[Work to be completed]
Nothing but the lines from the start of the entries through the line containing "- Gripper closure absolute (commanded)" should appear in the answer, each given exactly.

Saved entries
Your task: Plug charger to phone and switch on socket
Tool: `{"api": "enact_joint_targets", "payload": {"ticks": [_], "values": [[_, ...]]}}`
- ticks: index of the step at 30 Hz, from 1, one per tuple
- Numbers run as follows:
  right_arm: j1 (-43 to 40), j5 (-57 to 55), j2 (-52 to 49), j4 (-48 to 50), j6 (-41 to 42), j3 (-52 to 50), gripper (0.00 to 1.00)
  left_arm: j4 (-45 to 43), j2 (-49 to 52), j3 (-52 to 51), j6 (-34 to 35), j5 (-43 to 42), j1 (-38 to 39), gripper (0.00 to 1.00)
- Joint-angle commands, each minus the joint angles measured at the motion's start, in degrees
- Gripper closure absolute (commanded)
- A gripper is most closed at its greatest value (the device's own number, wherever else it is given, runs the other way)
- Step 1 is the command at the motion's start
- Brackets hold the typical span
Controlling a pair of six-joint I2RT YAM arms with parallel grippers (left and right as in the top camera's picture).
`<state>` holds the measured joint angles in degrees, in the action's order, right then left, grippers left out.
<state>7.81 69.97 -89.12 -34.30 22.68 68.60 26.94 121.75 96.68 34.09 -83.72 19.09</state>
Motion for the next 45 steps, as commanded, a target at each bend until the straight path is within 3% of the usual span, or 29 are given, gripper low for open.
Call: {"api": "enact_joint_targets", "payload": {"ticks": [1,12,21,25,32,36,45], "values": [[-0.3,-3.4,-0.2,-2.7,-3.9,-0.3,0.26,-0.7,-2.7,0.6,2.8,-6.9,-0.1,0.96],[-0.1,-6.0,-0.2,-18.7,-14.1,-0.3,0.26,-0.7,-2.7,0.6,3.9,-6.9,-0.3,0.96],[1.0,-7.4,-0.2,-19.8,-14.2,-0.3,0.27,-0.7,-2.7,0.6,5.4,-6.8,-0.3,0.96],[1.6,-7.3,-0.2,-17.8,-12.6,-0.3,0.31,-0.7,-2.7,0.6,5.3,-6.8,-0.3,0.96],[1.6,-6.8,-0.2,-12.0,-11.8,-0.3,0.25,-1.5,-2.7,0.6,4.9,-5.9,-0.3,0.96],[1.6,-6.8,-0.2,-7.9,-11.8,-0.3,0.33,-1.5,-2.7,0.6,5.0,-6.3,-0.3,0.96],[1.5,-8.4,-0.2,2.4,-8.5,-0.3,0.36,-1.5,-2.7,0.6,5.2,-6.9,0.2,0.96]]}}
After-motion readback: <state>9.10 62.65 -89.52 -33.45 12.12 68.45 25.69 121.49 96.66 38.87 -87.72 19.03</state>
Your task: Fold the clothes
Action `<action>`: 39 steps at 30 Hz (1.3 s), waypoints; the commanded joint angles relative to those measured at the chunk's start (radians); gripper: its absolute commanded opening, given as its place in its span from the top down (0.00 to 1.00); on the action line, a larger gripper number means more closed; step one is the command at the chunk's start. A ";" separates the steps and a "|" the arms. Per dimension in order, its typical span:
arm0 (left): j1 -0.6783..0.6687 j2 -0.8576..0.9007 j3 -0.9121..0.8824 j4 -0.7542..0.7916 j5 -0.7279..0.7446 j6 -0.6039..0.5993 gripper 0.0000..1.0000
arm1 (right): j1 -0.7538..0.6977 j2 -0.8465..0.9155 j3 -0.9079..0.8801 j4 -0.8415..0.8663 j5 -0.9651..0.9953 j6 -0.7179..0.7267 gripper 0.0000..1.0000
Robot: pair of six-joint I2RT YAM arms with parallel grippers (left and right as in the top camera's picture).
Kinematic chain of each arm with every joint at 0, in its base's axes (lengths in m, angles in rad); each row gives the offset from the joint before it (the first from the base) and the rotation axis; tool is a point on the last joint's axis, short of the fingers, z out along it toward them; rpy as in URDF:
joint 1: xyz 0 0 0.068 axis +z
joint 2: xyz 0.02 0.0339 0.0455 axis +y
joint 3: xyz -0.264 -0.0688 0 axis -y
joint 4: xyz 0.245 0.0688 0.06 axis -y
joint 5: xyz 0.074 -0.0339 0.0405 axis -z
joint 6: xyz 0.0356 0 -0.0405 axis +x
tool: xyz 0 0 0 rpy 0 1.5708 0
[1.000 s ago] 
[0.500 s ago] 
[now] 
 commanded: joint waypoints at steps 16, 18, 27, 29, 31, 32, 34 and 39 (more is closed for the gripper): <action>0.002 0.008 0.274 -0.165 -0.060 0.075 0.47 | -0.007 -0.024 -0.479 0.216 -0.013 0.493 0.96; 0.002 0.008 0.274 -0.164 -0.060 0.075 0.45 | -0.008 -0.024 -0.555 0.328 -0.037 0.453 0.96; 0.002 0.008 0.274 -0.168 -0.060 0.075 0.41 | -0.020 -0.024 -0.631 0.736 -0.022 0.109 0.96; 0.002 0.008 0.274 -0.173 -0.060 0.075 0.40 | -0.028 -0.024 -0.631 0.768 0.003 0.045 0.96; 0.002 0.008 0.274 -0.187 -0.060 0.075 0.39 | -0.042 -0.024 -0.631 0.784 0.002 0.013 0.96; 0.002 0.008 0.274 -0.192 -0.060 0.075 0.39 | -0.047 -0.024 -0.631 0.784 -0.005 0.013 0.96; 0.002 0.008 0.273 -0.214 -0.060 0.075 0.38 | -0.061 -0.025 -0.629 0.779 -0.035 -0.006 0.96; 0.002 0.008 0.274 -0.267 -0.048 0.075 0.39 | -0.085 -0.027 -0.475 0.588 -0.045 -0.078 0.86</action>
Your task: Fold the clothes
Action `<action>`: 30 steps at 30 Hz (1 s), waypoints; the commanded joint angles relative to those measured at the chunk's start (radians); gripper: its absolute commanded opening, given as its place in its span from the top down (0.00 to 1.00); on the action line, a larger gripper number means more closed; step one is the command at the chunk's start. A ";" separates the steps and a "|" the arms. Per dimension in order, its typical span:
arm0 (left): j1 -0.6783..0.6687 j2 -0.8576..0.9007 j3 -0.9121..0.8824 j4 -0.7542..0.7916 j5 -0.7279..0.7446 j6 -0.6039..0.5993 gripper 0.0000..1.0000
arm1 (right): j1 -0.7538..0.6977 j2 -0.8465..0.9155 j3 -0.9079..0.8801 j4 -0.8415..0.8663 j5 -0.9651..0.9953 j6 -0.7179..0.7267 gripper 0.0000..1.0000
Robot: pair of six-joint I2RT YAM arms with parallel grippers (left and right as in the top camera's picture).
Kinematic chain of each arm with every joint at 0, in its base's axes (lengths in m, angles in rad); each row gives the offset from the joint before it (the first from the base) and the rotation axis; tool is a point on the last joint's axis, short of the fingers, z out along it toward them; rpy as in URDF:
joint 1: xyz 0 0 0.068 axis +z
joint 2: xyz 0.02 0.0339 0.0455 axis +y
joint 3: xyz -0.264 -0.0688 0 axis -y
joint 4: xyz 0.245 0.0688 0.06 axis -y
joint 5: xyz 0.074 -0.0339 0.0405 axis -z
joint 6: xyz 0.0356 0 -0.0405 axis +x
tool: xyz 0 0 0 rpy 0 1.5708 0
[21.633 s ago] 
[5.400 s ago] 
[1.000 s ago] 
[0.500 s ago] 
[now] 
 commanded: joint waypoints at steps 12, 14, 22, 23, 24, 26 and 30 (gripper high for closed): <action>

[Response to the exercise]
Your task: Plug charger to phone and switch on socket
Tool: `{"api": "enact_joint_targets", "payload": {"ticks": [_], "values": [[_, ...]]}}`
- ticks: index of the step at 30 Hz, from 1, one per tuple
- Numbers run as follows:
  right_arm: j1 (-43 to 40), j5 (-57 to 55), j2 (-52 to 49), j4 (-48 to 50), j6 (-41 to 42), j3 (-52 to 50), gripper (0.00 to 1.00)
  left_arm: j4 (-45 to 43), j2 (-49 to 52), j3 (-52 to 51), j6 (-34 to 35), j5 (-43 to 42), j1 (-38 to 39), gripper (0.00 to 1.00)
- Joint-angle commands, each minus the joint angles measured at the motion's start, in degrees
- Gripper closure absolute (commanded)

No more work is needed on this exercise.